Meeting Rooms

Problem Statement

Given an array of meeting time interval objects consisting of start and end times [[start_1,end_1],[start_2,end_2],...] (start_i < end_i), determine if a person could add all meetings to their schedule without any conflicts.

Example 1:

# Definition for an interval.
class Interval:
    def __init__(self, start=0, end=0):
        self.start = start
        self.end = end

intervals = [Interval(0,30), Interval(5,10), Interval(15,20)]

#Output: false

Explanation:

(0,30) and (5,10) will conflict
(0,30) and (15,20) will conflict

Example 2:

# Definition for an interval.
class Interval:
    def __init__(self, start=0, end=0):
        self.start = start
        self.end = end

intervals = [Interval(5,8), Interval(9,15)]

#Output: true

Note:

(0,8),(8,10) is not considered a conflict at 8

Constraints:

0 <= intervals.length <= 500
0 <= intervals[i].start < intervals[i].end <= 1,000,000

Recommended Time and Space Complexity

You should aim for a solution with O(n log n) time complexity due to sorting.
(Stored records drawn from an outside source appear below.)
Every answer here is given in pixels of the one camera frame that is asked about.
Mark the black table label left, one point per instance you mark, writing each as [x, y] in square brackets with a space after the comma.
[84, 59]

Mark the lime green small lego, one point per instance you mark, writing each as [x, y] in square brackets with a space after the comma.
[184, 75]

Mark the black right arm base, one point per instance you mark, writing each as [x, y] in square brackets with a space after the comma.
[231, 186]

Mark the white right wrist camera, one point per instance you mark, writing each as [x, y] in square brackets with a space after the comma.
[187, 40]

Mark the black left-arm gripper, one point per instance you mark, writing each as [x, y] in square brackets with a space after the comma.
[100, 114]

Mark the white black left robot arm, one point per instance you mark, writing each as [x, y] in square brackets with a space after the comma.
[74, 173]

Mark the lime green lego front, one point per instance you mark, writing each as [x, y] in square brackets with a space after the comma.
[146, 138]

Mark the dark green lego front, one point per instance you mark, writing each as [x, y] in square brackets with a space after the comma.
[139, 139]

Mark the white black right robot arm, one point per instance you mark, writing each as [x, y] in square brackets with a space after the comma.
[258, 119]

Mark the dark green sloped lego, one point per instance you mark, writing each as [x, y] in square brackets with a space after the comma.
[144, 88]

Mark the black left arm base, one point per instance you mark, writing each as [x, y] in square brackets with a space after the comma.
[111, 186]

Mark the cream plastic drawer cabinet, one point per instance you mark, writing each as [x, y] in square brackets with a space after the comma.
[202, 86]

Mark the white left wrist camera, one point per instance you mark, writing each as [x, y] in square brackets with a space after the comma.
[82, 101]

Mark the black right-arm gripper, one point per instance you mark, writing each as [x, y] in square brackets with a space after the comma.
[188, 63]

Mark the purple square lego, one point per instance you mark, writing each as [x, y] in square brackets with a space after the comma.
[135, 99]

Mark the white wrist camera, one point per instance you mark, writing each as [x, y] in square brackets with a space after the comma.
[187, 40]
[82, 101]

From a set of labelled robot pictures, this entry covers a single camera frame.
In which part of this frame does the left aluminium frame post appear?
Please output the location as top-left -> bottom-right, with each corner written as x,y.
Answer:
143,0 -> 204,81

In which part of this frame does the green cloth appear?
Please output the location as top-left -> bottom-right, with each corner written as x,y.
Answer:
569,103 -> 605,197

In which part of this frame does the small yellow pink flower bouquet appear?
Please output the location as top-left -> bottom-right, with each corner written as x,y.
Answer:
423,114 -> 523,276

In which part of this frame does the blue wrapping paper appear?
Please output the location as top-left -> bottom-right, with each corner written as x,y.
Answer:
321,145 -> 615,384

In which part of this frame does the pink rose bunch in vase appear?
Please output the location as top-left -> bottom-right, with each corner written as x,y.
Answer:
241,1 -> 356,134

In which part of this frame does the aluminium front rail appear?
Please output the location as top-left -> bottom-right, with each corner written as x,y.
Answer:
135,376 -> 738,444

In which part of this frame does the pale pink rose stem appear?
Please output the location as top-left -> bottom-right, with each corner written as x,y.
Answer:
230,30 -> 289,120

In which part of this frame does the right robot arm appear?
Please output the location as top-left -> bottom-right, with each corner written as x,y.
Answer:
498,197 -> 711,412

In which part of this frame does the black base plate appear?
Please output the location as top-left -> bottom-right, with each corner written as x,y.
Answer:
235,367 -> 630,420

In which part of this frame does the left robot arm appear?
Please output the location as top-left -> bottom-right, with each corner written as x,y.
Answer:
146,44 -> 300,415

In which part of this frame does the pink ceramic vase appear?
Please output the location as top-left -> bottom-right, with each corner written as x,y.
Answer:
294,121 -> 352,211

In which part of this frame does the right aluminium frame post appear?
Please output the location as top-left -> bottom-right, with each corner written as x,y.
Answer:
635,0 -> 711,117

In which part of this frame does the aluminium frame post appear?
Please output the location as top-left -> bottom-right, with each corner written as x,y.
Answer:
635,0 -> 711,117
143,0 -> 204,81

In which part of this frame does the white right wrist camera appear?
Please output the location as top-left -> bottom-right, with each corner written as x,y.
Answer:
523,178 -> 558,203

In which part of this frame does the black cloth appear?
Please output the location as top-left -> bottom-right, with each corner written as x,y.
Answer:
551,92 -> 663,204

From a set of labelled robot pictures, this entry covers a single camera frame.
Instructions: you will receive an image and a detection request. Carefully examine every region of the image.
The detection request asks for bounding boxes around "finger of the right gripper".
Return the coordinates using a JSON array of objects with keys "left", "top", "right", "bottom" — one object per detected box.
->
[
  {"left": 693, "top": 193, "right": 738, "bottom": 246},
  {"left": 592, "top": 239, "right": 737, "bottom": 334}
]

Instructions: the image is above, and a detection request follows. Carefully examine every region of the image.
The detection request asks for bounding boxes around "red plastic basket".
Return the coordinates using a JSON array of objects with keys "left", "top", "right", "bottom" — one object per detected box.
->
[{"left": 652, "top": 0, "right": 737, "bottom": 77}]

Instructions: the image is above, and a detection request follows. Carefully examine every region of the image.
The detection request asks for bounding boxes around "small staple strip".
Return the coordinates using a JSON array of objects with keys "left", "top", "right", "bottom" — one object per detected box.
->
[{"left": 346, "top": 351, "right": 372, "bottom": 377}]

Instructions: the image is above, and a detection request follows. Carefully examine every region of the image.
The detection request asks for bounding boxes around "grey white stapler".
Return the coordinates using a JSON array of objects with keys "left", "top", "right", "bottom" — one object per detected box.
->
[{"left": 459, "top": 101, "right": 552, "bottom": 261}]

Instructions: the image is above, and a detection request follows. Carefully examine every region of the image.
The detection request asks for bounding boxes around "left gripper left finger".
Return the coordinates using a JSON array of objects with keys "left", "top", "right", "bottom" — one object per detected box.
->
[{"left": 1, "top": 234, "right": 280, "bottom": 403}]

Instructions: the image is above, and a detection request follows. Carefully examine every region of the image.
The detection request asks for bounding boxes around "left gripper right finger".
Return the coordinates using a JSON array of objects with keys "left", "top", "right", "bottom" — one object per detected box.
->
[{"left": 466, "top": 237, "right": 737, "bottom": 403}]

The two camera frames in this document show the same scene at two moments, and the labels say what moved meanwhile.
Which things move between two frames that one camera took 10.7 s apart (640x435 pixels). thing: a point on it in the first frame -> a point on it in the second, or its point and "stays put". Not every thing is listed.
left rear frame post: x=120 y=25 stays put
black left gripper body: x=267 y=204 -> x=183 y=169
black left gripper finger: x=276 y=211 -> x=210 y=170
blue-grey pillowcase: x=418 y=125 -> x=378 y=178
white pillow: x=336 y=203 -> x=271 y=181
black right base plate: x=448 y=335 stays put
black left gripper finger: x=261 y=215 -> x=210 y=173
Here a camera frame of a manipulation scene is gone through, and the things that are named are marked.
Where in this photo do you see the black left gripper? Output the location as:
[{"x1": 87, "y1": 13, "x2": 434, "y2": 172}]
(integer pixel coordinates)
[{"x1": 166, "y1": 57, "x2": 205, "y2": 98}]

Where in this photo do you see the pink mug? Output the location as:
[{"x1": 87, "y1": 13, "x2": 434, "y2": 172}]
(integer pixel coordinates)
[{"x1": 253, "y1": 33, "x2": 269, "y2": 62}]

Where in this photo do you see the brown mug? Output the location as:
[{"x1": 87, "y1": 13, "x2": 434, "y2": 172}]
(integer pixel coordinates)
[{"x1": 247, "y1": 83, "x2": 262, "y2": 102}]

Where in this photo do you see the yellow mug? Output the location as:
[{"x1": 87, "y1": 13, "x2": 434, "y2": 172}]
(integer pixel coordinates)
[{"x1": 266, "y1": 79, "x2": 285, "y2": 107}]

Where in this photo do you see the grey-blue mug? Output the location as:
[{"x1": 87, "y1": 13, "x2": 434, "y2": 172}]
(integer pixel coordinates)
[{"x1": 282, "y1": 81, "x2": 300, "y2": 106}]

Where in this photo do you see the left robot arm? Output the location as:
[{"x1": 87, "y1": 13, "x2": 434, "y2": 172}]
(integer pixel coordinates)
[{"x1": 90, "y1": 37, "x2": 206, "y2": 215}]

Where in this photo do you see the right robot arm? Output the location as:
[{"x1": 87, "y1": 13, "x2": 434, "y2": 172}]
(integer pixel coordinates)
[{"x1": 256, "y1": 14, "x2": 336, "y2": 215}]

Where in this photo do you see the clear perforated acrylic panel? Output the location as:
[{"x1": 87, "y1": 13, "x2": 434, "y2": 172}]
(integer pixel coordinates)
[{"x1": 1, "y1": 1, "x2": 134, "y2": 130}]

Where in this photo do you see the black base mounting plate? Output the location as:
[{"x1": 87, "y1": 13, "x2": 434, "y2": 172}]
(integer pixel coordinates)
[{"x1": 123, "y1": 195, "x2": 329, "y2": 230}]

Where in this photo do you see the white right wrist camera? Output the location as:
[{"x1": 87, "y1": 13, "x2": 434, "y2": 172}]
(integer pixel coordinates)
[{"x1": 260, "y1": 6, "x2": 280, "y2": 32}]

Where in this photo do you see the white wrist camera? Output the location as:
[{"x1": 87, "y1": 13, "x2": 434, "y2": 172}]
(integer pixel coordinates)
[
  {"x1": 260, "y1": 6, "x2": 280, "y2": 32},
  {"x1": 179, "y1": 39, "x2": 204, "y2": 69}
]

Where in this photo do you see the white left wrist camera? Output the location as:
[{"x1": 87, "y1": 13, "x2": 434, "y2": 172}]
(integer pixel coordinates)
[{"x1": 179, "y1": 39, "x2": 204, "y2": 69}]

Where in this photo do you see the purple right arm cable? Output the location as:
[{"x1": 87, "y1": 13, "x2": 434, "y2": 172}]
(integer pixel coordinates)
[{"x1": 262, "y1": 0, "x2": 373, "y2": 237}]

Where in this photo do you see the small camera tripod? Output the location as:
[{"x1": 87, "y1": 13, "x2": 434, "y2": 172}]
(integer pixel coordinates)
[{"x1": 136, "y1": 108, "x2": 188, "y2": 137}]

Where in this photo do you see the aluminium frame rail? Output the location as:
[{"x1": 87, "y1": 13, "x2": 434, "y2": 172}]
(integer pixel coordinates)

Space complexity can be O(1) if sorting is done in-place, or O(n) otherwise.

Hint 1

Think about what needs to be true for a person to attend all meetings.

Hint 2

If the meetings are sorted by start time, is there a simple way to check for overlaps?

Hint 3

Sort the intervals based on start times. Then, iterate through the sorted intervals and check for overlaps between adjacent intervals.

Solution

Brute Force

"""
Definition of Interval:
class Interval(object):
    def __init__(self, start, end):
        self.start = start
        self.end = end
"""

def can_attend_meetings(intervals: list[Interval]) -> bool:
    n = len(intervals)
    for i in range(n):
        a = intervals[i]
        for j in range(i + 1, n):
            b = intervals[j]
            if min(a.end, b.end) > max(a.start, b.start):
                return False
    return True

Time complexity: O(n^2) Space complexity: O(1)

Sorting

"""
Definition of Interval:
class Interval(object):
    def __init__(self, start, end):
        self.start = start
        self.end = end
"""

def can_attend_meetings(intervals: list[Interval]) -> bool:
    intervals.sort(key=lambda i: i.start)

    for i in range(1, len(intervals)):
        i1 = intervals[i - 1]
        i2 = intervals[i]

        if i1.end > i2.start:
            return False
    return True

Time complexity: O(n log n) Space complexity: O(1) or O(n) depending on the sorting algorithm.